CALL ME A SNOB, but I hate the concept of beach reads. Why should it be that just because the weather gets warm, our brains go into mush mode? Why should it be that just because we’re tossing hot dogs on the grill, wearing flip-flops, getting sunburned, scratching mosquito bites, watching the Sox, eating outside, drinking outside, rolling into work a few minutes late, getting caught in traffic on the way to the Cape, and shaking sand from our towels, our cerebral cortex can’t handle anything more challenging than action thrillers and tales of torrid affairs in the flimsy paperbacks on sale at Star Market? It’s as if, as soon as the mercury rises above 80 degrees, a switch gets flipped in our heads that dims the literary lights. Summer shouldn’t mean sacrificing content, quality, or sophistication in what you read.
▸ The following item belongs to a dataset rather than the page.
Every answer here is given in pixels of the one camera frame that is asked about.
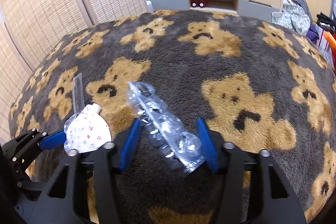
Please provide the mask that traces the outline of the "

That’s not to say there aren’t certain books not especially suited to the chunk of time between Memorial and Labor Days. The Sound and the Fury doesn’t scream summer; nor does Gogol’s Dead Souls. Late May through early September proffers more distractions than do, say, February and March, and, as a result, time and attention spans are necessarily shorter. But the solution isn’t volumes of meaningless pap drowned in cliché. When time and attention spans are short, read short: dip into short stories for your summer reading. Below you’ll find a selection of new and recent collections that won’t numb your mind and will leave you plenty of time to stare off into the sea.

KELLY LINK has an uncanny knack for casting spells over her readers, for luring them into the dark places — the attic, the underworld, a realm beneath a hill. Her first collection of short stories, Stranger Things Happen, was published by Small Beer Press, a tiny independent publisher in Northampton founded by Link and Gavin J. Grant that, according to its Web site, is "committed to publishing short story collections and novels by authors we feel are slipping through the cracks." These stories bend and transcend genre as Link stirs together myth, mystery, horror, and fantasy. Her second collection, Magic for Beginners (Small Beer Press, 272 pages, $24), is due out in July and promises the same mix of the sinister and the surreal. But the stories — more suggestive than they are descriptive — shouldn’t be pigeonholed as only for sci-fi and fantasy fans. Because for all Link’s use of fairy tale and phantasm, she roots her stories in the life that we know.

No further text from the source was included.